22. April 2026 Veröffentlicht | Aus dem Spanischen übersetzt

Zwischen 1933 und 1941 bot das Königreich Jugoslawien eine wenig bekannte Fluchtroute für verfolgte Deutsche, Juden und politische Gegner. Im Gegensatz zu beliebteren Zielen gewährte Jugoslawien erneuerbare temporäre Visa und Arbeitserlaubnisse. Die Schauspielerin Tilla Durieux und ihr Ehemann gehörten zu denen, die nach Zagreb ins Exil gingen. Die Historikerin Marie-Janine Calic dokumentiert dieses Kapitel in einem preisgekrönten Buch.

Ein Flüchtlingspaar erhält Dokumente in einem jugoslawischen Büro, mit Koffern an ihrer Seite.

Die Logistik des Asyls: Visa und Fluchtnetzwerke auf dem Balkan 🧭

Das jugoslawische System arbeitete mit einer für die Zeit bemerkenswerten administrativen Effizienz. Die Flüchtlinge erhielten Transitvisa, die im Land regelmäßig verlängert wurden. Diese Nachsicht schuf ein informelles Netzwerk der Unterstützung und Informationsweitergabe. Die Adriaküste wurde zu einem kritischen Punkt für die endgültige Flucht auf dem Seeweg, eine Operation, die von lokalen Kontakten und gefälschten Dokumenten abhing – ein komplexer Prozess vor der Digitalisierung.

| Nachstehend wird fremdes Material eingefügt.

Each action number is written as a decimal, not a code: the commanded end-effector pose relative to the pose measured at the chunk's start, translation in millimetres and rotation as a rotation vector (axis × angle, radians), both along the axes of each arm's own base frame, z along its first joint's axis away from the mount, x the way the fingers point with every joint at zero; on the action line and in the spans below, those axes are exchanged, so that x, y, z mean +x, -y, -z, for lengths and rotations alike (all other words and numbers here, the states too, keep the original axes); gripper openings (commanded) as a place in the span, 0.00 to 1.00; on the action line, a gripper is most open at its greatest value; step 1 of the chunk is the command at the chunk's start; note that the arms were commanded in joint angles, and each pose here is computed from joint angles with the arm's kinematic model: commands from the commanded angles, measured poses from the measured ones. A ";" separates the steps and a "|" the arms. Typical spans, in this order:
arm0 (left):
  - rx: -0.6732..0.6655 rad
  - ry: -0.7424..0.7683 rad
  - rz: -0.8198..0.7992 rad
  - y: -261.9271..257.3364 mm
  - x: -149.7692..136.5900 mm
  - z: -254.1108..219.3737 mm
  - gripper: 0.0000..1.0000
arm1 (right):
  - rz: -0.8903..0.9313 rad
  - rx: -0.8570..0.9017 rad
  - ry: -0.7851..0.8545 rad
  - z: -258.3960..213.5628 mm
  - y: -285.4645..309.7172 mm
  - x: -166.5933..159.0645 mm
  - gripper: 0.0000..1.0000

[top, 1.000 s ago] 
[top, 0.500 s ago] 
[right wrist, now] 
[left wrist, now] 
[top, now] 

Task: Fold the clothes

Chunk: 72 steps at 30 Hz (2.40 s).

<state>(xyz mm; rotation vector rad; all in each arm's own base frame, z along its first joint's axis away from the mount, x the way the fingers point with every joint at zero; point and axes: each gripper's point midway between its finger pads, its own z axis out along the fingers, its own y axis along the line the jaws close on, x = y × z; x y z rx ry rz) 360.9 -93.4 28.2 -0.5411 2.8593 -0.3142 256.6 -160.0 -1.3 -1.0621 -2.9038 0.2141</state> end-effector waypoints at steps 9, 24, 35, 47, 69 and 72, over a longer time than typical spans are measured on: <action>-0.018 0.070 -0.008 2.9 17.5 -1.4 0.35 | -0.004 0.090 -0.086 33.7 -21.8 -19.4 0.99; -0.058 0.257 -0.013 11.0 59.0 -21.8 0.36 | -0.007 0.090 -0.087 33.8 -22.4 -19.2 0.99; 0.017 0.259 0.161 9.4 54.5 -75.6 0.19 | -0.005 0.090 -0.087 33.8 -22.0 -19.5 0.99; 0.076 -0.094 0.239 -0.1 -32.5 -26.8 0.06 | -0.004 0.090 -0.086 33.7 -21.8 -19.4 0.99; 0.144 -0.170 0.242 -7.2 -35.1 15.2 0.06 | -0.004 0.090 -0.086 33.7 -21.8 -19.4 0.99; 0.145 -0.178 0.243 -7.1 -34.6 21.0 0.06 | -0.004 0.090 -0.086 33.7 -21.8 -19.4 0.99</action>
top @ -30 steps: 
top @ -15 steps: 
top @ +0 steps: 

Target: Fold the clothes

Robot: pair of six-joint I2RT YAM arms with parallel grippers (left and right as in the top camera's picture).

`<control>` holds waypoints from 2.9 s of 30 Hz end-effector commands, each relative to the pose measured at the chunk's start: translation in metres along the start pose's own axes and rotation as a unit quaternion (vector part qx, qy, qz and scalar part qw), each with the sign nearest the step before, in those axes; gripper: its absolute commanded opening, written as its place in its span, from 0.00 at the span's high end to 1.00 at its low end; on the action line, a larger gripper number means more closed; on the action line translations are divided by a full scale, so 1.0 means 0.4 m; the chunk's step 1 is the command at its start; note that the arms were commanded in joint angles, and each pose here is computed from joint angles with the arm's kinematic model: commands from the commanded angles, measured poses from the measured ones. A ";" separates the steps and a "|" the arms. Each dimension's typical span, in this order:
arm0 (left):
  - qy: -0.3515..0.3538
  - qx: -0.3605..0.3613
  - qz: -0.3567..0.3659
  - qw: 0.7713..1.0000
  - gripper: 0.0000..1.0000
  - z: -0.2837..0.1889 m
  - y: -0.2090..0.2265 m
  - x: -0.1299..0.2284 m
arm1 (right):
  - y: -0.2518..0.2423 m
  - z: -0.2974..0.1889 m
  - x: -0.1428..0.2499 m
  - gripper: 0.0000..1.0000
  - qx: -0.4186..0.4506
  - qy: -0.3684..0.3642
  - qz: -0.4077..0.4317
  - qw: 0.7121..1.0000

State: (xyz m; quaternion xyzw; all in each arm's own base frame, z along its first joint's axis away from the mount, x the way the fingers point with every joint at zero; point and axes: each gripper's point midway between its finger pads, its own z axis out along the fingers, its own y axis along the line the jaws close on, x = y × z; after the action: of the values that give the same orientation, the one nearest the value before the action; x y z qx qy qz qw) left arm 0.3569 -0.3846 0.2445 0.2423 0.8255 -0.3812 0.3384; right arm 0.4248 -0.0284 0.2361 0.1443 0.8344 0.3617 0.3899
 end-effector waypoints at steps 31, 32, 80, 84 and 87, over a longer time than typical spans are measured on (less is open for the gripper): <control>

Ein Seebad an der Adria als Vorstufe zum Exil 🏖️

Stellen Sie sich die Szene vor: Sie fliehen vor dem furchterregendsten Regime Europas und Ihr vorübergehendes Ziel ist ein Seebad an der dalmatinischen Küste. Dort, zwischen Sonnenbädern und Konsulatsangelegenheiten, planen Sie Ihre endgültige Flucht. Es war ein Exil mit Zwischenstopp in einem Resort, wo das größte Dilemma die Wahl sein konnte, per Schiff nach Italien zu fliehen oder noch einen Monat länger zu bleiben, um das Visum zu verlängern. Die Geschichte hat manchmal einen eigenartigen geografischen Humor.